Note the difference in the way "得唔得閒"
is segmented between here and previous examples.
Customizing Part-of-Speech Tagging
parse_text()
has an optional argument called pos_tag_kwargs
.
You can pass in a dictionary here to customize the behavior of part-of-speech tagging.
The key-value pairs in this dictionary are passed as keyword arguments to the underlying
pos_tag()
function.
>>> import pycantonese
>>> data = [
... ("小麗", "你食咗飯未呀?"),
... ("小明", "食咗喇!你聽日得唔得閒呀?"),
... ]
>>> corpus = pycantonese.parse_text(data, pos_tag_kwargs={"tagset": "hkcancor"})
>>> corpus.head()
*小麗: 你 食 咗 飯 未 呀 ?
%mor: R|nei5 V|sik6 U|zo2 N|faan6 D|mei6 Y|aa4 ?

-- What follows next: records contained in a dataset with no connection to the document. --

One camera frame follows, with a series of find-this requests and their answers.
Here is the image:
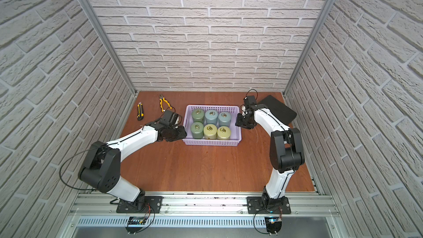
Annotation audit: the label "yellow-green canister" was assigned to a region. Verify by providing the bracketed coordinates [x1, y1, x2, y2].
[203, 124, 218, 140]
[217, 126, 231, 141]

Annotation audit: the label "dark green canister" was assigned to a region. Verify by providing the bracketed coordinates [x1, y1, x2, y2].
[190, 122, 204, 139]
[191, 108, 205, 123]

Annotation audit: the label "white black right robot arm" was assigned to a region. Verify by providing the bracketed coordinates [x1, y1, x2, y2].
[236, 105, 305, 203]

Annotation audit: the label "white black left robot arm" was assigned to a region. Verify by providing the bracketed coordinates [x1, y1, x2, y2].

*小明: 食 咗 喇 ! 你 聽日 得 唔 得閒 呀 ?
%mor: V|sik6 U|zo2 Y|laa1 ! R|nei5 T|ting1jat6 V|dak1 D|m4 A|dak1haan4 Y|aa4 ?
Outputting CHAT Data
Once you have created a CHATReader
object using your own data,
you may like to export the CHAT-formatted data to a local file.
This way, you can more easily share the processed data with your colleagues,
reload the data (see Corpus Data) for further processing and analysis in your workflow,
and so forth.
With a CHATReader
object, simply call the to_chat()
method with a local file path.
file_path = "result.cha"
corpus.to_chat(file_path)
# If you're running code on Google Colab,
# you can download the file like this:
from google.colab import files
files.download(file_path)
More Customization
Under the hood, parse_text()
calls the existing functions
from PyCantonese.
While parse_text()
is designed to cover the basic use cases
with limited customization, a more custom workflow may require you to put
the various pieces together in your own way.
Please see the individual documentation pages for details
(Jyutping Romanization, Word Segmentation, Part-of-Speech Tagging).